Because I’m fairly certain this was keeping you up at night, it turns out “No Kings” isn’t the most-played song on my iTunes.
Without further ado, the real #1:
J.Dilla: “Jungle Love” (feat. Guilty Simpson and MED) [from The Shining, 2006]
“No Kings” has been played a paltry 27 times, which doesn’t even account for all the times I’ve jumped the gun and hit next before it’s actually finished, whereas “Jungle Love” shows up at #6 after 23 spins.

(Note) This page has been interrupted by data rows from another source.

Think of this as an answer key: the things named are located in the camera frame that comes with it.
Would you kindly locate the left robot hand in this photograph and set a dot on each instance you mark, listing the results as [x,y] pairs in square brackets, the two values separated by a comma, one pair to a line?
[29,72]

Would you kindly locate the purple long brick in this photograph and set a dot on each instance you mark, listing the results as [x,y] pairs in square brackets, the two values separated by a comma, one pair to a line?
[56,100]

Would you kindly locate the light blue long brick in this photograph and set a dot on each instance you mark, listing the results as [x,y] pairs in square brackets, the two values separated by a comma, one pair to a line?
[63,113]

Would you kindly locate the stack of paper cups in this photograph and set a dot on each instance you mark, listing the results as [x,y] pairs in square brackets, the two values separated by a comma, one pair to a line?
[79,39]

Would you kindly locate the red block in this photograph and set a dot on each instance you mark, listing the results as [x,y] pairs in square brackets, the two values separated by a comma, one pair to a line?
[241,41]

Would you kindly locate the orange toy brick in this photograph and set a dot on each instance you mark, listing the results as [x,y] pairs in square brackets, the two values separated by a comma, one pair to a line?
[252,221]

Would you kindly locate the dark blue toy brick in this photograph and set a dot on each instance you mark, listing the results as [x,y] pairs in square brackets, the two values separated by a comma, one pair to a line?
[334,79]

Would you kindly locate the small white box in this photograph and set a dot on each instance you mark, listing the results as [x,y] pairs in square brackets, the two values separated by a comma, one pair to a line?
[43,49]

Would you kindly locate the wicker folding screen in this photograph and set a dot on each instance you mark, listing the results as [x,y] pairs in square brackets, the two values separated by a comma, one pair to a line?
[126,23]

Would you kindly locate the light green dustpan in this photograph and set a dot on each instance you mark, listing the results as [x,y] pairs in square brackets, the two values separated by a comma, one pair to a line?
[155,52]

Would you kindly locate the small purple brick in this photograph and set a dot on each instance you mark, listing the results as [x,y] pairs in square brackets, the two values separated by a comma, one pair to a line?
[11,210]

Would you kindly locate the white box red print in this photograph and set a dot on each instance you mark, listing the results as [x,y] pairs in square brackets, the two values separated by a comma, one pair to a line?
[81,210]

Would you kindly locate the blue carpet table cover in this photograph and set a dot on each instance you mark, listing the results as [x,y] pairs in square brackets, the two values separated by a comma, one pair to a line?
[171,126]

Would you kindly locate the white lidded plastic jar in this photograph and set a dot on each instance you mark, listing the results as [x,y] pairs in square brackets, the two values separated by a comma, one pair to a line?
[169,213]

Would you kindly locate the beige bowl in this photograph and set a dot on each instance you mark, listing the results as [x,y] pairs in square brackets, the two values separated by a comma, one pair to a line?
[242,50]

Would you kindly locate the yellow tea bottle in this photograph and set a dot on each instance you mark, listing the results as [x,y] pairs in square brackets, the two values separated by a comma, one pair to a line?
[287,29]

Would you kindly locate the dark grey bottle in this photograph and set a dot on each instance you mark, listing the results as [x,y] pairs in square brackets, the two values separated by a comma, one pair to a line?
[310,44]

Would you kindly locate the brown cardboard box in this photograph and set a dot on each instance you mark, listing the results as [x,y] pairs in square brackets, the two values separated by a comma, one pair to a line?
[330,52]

So how is that song #1? I’ve got two versions of it … one from the promo, which is littered with dialogue from Kubrick’s version of The Shining — the version that got 23 plays — and another I downloaded from eMusic to avoid hearing all that garbage cluttering up the track. The “official” version has seen 16 plays, bringing the grand total for “Jungle Love” to a whopping 39, head and shoulders above anything else on my iTunes.
Click below to read more about this badassness.
I’ve attempted on numerous occasions to create a single CD that would hold my favorite hip-hop songs of all-time. I have never succeeded, as I find it impossible to not relentlessly tinker with the list. But pretty much every time I’ve attempted this over the past two years, “Jungle Love” has solidly made the cut.
The emcees are pretty decent here. Guilty, whom I love, rocks his bottomless swagger with a few nice punchlines, and MED, of whom I’m not a huge fan, even flows over this beat. Neither of them are enough make this track worthy, however.
Oh, but that beat. That sweet, sweet, simple beat. I could write a graduate thesis about my obsession with that dirty double kick-drum, but it’s the grimy, metallic clatter of tamborines and whatever he’s using as a snare that gets me downright horny. Throw in a few non-rhythmic blasts of synthesizer noise to break up that minimal stomp, and you’ve pretty much maxed out my happiness level.
Simplicity is no small feat when it comes to beats. It requires attention to detail to make it work, something Dilla — who likely produced some of your favorite hip-hop tracks before his untimely death in early 2006 at the hands of a rare blood disease — had in spades. It’s like short hair on women: It doesn’t always work, but when it works, it really works. (See Clipse’s “Grindin’,” Sienna Miller.) Whenever I do get around to making that mix, I’ll practically guarantee that this makes it on there.
By the way, the play count is now at 42.